In 2015, Goebel was the leading choreographer for New Zealand's first hip-hop feature film, Born to Dance.

In 2016, Goebel toured across Europe to multiple destinations, (Italy, France, Holland, Belgium), with her dance company The Royal Family.

In 2019, she choreographed Mylène Farmer's nine-show residency at Paris La Défense Arena in 2019. She appeared in Farmer's behind-the-scenes documentary L'Ultime Création on Amazon Prime Video. That year she also choreographed Rihanna’s Savage X Fenty Show promoting her lingerie line, which was featured in a documentary regarding the making of the show on Amazon Prime Video.

In 2020, Goebel choreographed Jennifer Lopez's and Shakira's Super Bowl halftime show.

In 2023, Goebel choreographed Rihanna's Super Bowl LVII halftime show.

Music 
On 8 August 2016 Goebel released her first music video to the song "Friday", which was then featured on her EP Vicious. Later in August 2016, she released a music video for "Nasty", which is also featured on the EP.

In December 2016 she eventually released Vicious, which featured artists including Jamaican Dancehall star, DeeWunn.

Style 
Goebel is known for her particular style, known as Polyswagg. As she describes it, her style is based on hearing, breathing and living the music, being passionate while dancing and transmitting feelings. She also draws on music inspirations from the DanceHall style. Large amounts of her routines include this element, most notably in the Royal Family's World Hip Hop Dance Championship performances.

Honours and awards 
In 2009, Goebel was awarded the Street Dance New Zealand Choreographer of the Year and Dancer of the Year awards. In 2014, she was named Female Choreographer of the Year at the World Of Dance Awards in Los Angeles.
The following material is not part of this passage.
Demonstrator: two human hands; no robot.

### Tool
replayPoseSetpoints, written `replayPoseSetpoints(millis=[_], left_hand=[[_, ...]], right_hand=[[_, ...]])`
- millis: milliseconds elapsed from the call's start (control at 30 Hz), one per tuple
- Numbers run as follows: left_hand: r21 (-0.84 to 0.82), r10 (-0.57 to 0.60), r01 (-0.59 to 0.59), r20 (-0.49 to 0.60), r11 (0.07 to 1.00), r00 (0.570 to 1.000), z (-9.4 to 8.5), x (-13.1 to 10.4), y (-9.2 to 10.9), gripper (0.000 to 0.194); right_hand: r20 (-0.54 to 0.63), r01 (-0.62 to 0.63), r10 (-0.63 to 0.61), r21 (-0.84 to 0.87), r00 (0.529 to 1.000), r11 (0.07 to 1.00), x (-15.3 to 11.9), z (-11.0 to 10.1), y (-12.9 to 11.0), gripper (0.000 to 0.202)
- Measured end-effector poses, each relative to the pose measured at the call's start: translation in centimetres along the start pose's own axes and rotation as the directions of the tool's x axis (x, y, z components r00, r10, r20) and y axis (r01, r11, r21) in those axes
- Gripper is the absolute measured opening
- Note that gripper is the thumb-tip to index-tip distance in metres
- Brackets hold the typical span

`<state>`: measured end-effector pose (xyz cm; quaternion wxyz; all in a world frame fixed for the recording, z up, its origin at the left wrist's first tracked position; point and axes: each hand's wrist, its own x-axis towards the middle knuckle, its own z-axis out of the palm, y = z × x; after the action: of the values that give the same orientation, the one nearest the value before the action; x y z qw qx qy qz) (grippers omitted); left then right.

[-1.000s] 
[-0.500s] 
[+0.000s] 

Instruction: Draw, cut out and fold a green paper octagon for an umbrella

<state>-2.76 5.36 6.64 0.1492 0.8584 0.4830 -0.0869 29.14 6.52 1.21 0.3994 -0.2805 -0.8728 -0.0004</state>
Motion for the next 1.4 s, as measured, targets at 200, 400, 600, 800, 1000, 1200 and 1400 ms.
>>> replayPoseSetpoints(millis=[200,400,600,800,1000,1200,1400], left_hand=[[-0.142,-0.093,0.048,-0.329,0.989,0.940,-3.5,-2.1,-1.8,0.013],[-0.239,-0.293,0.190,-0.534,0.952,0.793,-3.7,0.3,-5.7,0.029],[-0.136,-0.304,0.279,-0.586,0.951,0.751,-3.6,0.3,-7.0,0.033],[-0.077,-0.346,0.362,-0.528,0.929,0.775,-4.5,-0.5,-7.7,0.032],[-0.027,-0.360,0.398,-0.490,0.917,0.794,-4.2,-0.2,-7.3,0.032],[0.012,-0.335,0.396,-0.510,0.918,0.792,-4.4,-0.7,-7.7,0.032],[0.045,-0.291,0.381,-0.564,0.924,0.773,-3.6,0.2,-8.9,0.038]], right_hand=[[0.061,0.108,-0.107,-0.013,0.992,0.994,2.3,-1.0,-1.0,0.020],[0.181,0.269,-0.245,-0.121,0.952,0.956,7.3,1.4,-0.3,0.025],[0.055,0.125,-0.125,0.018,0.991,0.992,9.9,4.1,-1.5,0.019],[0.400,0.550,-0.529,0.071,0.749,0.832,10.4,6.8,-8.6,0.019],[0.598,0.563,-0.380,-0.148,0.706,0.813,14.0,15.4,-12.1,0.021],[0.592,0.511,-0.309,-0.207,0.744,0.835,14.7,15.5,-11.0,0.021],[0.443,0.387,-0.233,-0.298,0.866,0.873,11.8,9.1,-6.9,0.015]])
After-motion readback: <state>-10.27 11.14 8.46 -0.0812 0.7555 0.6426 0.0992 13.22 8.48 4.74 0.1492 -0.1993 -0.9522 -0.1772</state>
In 2006, she was awarded the inaugural Special Recognition Award at the Creative New Zealand Arts Pasifika Awards.

In 2015, she was presented with the Top Variety Artist Award from the Variety Artists Club of New Zealand Inc and the Young Leader category of the New Zealand Women of Influence Awards.

In 2016, she won Female Choreographer of the Year and Live Performance of the Year at the World Of Dance Awards. In the same year, the advertisement that she choreographed for New Zealand Post won Worst Ad 2016 in the TVNZ Fair Go Ad Awards 

In the 2020 New Year Honours, Goebel was appointed a Member of the New Zealand Order of Merit, for services to dance.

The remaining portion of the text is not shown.